#### Task requirements:
Set out each line from the following listing that includes the word "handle".

#### Material for the task:
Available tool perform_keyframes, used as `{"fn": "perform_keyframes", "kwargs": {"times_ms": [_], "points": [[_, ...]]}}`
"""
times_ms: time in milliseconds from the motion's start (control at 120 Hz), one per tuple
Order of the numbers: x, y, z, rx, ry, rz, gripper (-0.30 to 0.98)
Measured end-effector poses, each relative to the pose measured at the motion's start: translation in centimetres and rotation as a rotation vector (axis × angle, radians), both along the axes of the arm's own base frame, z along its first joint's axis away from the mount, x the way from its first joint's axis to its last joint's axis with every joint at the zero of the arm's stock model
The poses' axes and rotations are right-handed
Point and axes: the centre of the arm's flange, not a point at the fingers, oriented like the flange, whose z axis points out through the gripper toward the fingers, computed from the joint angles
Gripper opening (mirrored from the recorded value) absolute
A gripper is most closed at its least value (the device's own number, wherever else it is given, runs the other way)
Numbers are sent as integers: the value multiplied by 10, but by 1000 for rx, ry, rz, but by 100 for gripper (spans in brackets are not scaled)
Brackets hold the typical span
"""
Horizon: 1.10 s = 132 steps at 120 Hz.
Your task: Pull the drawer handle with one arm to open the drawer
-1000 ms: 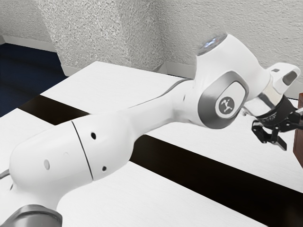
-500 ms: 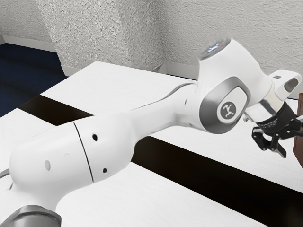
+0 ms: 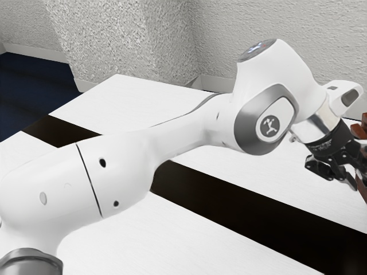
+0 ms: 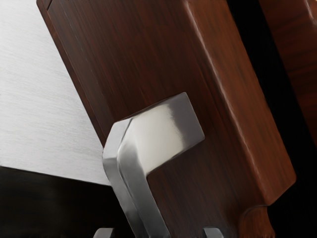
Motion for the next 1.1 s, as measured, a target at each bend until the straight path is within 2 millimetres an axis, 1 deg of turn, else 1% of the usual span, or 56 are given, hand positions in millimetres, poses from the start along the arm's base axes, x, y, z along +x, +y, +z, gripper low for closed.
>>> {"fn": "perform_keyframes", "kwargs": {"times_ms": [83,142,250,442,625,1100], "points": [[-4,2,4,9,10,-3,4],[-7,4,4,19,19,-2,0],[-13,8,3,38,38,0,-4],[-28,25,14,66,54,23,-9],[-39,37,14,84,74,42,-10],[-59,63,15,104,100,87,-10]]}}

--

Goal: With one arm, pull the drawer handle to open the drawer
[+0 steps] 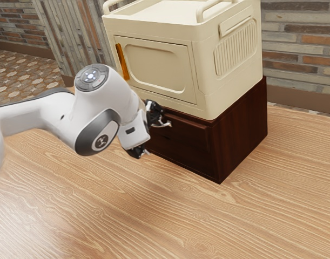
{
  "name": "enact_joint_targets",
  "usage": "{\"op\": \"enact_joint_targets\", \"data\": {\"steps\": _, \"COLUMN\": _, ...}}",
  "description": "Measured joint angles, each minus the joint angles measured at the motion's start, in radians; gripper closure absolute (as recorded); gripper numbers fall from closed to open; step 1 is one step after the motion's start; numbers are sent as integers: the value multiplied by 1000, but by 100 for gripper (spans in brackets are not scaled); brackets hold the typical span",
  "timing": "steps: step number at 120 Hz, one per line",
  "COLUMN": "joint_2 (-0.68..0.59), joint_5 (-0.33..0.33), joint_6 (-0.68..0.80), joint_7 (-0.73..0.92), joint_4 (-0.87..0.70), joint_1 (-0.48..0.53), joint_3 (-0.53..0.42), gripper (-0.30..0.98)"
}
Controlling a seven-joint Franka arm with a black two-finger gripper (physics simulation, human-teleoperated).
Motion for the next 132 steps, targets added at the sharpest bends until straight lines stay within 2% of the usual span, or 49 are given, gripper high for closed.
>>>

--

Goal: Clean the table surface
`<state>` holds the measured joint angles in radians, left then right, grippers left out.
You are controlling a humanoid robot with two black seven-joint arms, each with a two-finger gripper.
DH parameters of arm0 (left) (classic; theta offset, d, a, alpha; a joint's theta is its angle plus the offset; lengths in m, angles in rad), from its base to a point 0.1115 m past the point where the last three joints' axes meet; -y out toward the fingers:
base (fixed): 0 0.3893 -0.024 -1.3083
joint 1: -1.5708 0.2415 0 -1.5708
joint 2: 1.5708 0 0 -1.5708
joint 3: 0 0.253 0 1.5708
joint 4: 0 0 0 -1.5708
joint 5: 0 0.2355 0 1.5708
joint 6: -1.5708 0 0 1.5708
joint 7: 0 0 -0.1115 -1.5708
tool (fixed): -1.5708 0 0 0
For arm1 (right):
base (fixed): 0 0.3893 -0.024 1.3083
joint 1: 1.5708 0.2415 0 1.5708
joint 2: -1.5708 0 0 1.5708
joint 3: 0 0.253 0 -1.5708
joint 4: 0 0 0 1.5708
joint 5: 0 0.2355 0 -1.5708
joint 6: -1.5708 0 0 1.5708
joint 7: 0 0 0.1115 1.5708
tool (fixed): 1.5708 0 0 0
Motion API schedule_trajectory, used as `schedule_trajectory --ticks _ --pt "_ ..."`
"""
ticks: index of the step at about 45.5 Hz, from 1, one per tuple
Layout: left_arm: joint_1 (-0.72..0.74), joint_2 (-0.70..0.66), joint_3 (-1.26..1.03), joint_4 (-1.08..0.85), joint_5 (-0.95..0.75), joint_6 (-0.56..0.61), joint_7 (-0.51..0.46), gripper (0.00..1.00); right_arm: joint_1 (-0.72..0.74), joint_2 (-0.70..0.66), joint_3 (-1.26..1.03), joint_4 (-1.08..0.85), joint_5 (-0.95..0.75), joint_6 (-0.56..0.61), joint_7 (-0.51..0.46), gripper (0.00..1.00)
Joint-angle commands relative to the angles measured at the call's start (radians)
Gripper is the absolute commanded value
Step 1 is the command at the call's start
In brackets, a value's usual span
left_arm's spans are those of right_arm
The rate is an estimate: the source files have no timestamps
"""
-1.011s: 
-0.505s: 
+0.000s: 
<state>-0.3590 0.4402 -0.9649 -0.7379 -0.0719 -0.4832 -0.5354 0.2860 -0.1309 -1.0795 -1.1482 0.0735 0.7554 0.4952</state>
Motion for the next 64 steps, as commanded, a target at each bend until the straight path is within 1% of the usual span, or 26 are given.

#### Your solution:
Your task: Pull the drawer handle with one arm to open the drawer
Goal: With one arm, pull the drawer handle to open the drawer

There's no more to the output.